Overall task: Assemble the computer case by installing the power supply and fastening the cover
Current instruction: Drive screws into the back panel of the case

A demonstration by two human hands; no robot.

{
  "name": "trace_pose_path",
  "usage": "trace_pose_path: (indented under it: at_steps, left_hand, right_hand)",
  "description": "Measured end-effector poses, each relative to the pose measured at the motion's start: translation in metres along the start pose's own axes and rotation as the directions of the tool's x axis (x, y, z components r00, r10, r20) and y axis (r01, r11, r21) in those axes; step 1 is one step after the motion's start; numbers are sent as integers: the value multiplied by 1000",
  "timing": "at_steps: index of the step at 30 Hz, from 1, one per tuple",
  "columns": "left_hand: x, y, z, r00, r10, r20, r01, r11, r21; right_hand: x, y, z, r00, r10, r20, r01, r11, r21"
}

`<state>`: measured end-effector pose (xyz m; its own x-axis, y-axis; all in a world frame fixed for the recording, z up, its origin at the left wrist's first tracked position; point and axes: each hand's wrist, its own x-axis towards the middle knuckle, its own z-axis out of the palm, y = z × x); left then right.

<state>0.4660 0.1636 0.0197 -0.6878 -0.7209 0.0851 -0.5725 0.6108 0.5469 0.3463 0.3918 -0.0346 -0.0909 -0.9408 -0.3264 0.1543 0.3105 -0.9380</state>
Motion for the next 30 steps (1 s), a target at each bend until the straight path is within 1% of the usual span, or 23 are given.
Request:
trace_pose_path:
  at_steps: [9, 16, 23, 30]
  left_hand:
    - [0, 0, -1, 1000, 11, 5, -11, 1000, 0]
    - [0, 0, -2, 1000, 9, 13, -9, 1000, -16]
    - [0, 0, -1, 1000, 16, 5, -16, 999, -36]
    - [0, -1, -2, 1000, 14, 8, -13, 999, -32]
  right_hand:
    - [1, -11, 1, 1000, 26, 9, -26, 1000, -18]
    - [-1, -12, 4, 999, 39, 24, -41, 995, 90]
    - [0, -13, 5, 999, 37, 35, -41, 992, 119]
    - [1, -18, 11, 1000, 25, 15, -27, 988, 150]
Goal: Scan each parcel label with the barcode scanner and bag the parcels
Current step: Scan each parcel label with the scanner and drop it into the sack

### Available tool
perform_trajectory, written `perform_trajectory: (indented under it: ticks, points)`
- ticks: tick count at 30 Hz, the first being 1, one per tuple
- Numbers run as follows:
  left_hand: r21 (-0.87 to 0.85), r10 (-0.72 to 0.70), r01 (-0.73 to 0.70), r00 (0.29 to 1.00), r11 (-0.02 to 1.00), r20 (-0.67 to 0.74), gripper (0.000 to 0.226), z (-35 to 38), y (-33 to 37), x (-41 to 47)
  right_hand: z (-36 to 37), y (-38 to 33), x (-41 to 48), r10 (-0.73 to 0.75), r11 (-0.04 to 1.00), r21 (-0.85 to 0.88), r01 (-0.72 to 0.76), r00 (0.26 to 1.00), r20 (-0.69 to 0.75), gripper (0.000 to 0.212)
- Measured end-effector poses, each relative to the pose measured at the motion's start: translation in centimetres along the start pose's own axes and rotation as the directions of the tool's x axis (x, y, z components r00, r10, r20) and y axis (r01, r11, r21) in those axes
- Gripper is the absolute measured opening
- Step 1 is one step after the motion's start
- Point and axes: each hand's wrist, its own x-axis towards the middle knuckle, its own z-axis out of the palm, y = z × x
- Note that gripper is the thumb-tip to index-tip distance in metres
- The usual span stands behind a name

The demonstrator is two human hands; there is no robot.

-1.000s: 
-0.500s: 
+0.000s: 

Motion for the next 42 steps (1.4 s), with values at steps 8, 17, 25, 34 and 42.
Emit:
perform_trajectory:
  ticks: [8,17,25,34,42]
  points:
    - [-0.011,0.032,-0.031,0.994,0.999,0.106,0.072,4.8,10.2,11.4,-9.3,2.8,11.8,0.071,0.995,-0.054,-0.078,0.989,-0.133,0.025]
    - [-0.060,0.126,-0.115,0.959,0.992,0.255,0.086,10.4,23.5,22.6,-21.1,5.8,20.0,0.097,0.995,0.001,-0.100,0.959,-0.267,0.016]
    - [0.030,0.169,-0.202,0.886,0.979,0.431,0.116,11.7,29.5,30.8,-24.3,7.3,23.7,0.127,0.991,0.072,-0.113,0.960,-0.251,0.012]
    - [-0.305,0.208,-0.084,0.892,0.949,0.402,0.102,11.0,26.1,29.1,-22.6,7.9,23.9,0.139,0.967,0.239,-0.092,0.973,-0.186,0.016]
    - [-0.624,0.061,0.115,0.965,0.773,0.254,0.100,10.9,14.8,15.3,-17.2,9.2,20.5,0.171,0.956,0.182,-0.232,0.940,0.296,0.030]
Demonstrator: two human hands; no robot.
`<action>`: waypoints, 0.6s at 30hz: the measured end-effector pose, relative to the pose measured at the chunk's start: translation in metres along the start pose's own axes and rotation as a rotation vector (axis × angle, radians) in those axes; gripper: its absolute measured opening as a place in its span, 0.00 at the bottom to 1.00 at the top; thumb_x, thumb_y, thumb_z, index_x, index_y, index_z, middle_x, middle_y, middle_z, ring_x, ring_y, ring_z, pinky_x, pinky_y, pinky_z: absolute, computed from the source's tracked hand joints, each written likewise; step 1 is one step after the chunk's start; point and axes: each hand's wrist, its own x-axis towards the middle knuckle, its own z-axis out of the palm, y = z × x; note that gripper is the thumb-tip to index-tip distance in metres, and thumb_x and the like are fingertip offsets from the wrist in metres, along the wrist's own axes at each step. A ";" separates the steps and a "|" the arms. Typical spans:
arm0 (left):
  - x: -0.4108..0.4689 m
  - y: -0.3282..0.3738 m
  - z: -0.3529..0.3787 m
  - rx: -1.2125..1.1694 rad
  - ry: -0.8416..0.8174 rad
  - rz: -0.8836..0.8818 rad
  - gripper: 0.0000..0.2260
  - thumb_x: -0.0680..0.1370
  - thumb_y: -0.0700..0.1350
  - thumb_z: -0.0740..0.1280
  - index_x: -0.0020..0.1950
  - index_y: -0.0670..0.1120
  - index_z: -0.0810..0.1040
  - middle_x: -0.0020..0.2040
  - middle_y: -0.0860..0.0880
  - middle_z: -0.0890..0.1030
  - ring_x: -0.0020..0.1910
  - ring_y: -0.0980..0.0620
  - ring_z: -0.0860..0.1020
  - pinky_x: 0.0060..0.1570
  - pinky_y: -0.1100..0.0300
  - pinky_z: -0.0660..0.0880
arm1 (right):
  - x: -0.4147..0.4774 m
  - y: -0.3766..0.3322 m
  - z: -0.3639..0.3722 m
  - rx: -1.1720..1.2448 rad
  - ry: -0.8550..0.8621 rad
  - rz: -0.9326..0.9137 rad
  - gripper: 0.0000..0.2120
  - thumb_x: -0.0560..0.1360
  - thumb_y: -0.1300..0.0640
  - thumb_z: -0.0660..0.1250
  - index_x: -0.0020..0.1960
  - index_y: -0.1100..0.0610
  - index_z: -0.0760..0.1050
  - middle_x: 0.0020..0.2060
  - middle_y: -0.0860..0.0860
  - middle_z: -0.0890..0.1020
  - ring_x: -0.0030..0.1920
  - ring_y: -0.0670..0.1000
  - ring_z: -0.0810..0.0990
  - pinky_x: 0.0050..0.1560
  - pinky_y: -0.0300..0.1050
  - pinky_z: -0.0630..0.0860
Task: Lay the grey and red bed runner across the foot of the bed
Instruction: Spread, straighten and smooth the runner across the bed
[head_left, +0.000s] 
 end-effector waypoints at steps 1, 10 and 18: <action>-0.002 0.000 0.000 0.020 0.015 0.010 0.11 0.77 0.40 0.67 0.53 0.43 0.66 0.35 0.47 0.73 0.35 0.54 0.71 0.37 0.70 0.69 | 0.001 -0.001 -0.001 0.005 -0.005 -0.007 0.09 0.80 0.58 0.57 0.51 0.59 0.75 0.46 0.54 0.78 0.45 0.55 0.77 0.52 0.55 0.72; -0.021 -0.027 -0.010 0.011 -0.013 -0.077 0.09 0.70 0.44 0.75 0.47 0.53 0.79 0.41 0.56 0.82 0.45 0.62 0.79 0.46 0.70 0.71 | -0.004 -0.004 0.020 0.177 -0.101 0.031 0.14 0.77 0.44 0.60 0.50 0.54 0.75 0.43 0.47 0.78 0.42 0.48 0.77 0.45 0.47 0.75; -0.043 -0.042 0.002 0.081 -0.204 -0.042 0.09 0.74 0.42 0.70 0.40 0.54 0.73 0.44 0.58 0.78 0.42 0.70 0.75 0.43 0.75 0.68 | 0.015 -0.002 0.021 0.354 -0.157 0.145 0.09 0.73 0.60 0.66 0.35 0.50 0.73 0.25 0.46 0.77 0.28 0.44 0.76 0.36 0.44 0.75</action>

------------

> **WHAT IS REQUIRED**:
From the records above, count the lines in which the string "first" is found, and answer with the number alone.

> **THE COMPLETED TASK**:
2